TASK DETAILS: For every line in the entries that contains "plush", show the whole line.

**** SUPPLIED RECORDS

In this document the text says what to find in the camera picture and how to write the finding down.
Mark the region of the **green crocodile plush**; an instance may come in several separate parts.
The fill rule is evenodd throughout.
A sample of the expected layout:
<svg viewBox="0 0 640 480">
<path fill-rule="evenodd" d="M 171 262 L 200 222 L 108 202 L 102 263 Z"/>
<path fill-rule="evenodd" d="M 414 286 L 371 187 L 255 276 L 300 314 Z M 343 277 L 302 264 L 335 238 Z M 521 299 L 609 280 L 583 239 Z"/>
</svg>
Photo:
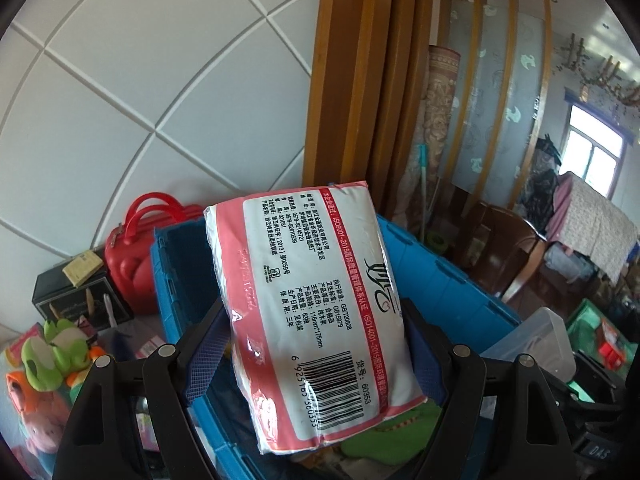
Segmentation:
<svg viewBox="0 0 640 480">
<path fill-rule="evenodd" d="M 386 466 L 399 466 L 420 454 L 435 430 L 442 412 L 433 401 L 381 422 L 341 443 L 349 458 L 366 458 Z"/>
</svg>

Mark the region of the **clear plastic floss box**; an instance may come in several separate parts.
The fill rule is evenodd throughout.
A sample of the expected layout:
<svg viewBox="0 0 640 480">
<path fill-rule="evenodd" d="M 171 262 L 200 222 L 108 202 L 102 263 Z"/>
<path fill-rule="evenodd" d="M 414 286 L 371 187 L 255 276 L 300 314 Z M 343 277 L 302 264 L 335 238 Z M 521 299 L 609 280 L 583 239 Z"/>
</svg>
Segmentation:
<svg viewBox="0 0 640 480">
<path fill-rule="evenodd" d="M 537 309 L 515 330 L 482 353 L 483 358 L 513 362 L 527 353 L 553 376 L 569 382 L 576 373 L 570 338 L 563 319 L 547 307 Z"/>
</svg>

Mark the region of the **pink white tissue pack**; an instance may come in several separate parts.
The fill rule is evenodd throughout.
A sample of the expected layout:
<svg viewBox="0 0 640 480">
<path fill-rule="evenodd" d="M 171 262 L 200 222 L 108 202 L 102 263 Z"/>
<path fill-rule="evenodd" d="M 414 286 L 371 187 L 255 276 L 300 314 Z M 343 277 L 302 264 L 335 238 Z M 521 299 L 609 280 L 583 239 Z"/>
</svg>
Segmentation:
<svg viewBox="0 0 640 480">
<path fill-rule="evenodd" d="M 235 198 L 204 220 L 260 452 L 323 448 L 424 401 L 364 182 Z"/>
</svg>

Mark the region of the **blue plastic folding crate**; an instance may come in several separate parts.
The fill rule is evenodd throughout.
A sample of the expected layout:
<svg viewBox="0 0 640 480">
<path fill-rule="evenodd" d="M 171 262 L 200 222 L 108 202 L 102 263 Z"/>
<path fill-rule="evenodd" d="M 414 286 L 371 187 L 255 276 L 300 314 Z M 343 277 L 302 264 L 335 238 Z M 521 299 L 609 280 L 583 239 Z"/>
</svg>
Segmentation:
<svg viewBox="0 0 640 480">
<path fill-rule="evenodd" d="M 399 295 L 450 341 L 482 353 L 512 332 L 520 317 L 476 286 L 456 266 L 386 219 L 378 222 Z M 163 228 L 151 248 L 154 284 L 166 339 L 174 344 L 198 324 L 219 296 L 203 220 Z M 225 479 L 317 479 L 284 456 L 262 455 L 229 359 L 222 359 L 206 395 L 192 408 Z"/>
</svg>

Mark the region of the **dark green turtle plush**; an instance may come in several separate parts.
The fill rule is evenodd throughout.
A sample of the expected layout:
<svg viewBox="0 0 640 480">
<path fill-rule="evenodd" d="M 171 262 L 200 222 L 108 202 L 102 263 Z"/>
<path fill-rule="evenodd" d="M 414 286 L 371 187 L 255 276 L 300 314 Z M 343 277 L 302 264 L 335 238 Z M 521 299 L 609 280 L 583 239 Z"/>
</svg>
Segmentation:
<svg viewBox="0 0 640 480">
<path fill-rule="evenodd" d="M 70 373 L 66 377 L 65 381 L 68 388 L 68 395 L 70 396 L 71 404 L 74 404 L 76 402 L 79 396 L 80 390 L 84 385 L 84 382 L 91 370 L 91 367 L 93 367 L 93 363 L 94 361 L 91 360 L 89 362 L 89 365 L 86 368 L 84 368 L 83 370 L 80 370 L 79 372 Z"/>
</svg>

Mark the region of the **black framed box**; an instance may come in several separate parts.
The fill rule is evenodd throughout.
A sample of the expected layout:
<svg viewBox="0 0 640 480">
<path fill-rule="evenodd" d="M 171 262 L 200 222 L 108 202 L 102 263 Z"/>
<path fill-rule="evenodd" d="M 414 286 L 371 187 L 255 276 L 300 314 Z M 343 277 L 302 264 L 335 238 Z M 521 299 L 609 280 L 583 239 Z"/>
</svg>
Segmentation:
<svg viewBox="0 0 640 480">
<path fill-rule="evenodd" d="M 32 304 L 45 320 L 67 318 L 72 322 L 83 316 L 96 330 L 111 326 L 110 316 L 117 324 L 134 318 L 129 304 L 116 289 L 104 264 L 85 283 L 75 287 L 64 274 L 70 260 L 39 274 L 32 291 Z"/>
</svg>

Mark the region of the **light green frog plush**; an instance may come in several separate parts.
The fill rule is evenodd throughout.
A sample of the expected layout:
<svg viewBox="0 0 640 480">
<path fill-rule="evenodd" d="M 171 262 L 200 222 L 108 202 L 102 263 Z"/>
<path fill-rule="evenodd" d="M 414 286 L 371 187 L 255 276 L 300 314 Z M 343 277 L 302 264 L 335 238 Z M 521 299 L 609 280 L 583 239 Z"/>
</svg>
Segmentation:
<svg viewBox="0 0 640 480">
<path fill-rule="evenodd" d="M 85 333 L 66 318 L 45 322 L 42 336 L 24 342 L 21 359 L 28 382 L 38 392 L 58 390 L 68 376 L 91 364 Z"/>
</svg>

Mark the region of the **red plastic toy case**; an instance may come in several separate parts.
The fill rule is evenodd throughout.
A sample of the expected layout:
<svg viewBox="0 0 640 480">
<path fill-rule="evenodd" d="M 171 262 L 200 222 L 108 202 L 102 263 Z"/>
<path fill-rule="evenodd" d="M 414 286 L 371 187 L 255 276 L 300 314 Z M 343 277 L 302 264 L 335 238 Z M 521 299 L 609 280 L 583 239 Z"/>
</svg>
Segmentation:
<svg viewBox="0 0 640 480">
<path fill-rule="evenodd" d="M 108 273 L 134 315 L 158 310 L 151 260 L 155 230 L 200 218 L 203 209 L 197 204 L 184 206 L 167 193 L 145 193 L 130 204 L 124 221 L 107 237 Z"/>
</svg>

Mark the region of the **dark wooden chair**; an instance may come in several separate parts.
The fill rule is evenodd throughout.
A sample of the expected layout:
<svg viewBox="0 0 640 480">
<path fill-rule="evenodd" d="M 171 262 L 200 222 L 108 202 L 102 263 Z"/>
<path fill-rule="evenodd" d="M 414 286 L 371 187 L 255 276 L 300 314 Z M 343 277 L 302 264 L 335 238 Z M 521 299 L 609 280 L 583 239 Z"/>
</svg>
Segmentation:
<svg viewBox="0 0 640 480">
<path fill-rule="evenodd" d="M 454 240 L 452 261 L 508 304 L 535 275 L 547 246 L 546 238 L 515 212 L 477 202 Z"/>
</svg>

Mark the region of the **orange hooded pink plush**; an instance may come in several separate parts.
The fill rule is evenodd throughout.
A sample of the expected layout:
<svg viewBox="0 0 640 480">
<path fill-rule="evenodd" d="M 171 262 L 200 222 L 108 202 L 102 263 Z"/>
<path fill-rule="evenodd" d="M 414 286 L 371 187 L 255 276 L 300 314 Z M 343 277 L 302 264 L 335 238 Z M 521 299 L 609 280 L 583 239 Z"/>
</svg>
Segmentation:
<svg viewBox="0 0 640 480">
<path fill-rule="evenodd" d="M 29 451 L 58 452 L 70 417 L 70 408 L 62 396 L 56 391 L 35 390 L 25 373 L 18 370 L 6 374 L 6 390 L 25 429 Z"/>
</svg>

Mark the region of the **yellow sticky notepad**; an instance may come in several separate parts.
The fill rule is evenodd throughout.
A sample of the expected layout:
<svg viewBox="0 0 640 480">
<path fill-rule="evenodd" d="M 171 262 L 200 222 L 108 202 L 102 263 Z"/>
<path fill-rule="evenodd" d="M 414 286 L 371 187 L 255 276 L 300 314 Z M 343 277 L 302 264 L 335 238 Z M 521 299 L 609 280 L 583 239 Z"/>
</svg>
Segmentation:
<svg viewBox="0 0 640 480">
<path fill-rule="evenodd" d="M 78 288 L 104 266 L 102 258 L 93 250 L 86 250 L 63 266 L 62 272 L 70 284 Z"/>
</svg>

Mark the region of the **rolled patterned carpet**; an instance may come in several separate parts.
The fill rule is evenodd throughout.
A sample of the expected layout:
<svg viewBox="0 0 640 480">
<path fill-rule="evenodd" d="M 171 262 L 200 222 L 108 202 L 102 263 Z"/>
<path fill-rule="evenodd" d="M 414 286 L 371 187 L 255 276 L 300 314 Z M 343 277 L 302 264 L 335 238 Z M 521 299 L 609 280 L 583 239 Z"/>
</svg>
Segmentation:
<svg viewBox="0 0 640 480">
<path fill-rule="evenodd" d="M 414 121 L 407 167 L 396 195 L 393 222 L 416 233 L 424 226 L 446 144 L 457 88 L 460 54 L 439 46 L 428 48 L 428 67 Z"/>
</svg>

********

ANSWER AREA:
Mark the region of the **green crocodile plush**; an instance may come in several separate parts.
Mark the region of the **dark green turtle plush**; an instance may come in several separate parts.
Mark the region of the **light green frog plush**; an instance may come in several separate parts.
Mark the region of the **orange hooded pink plush**; an instance may come in several separate parts.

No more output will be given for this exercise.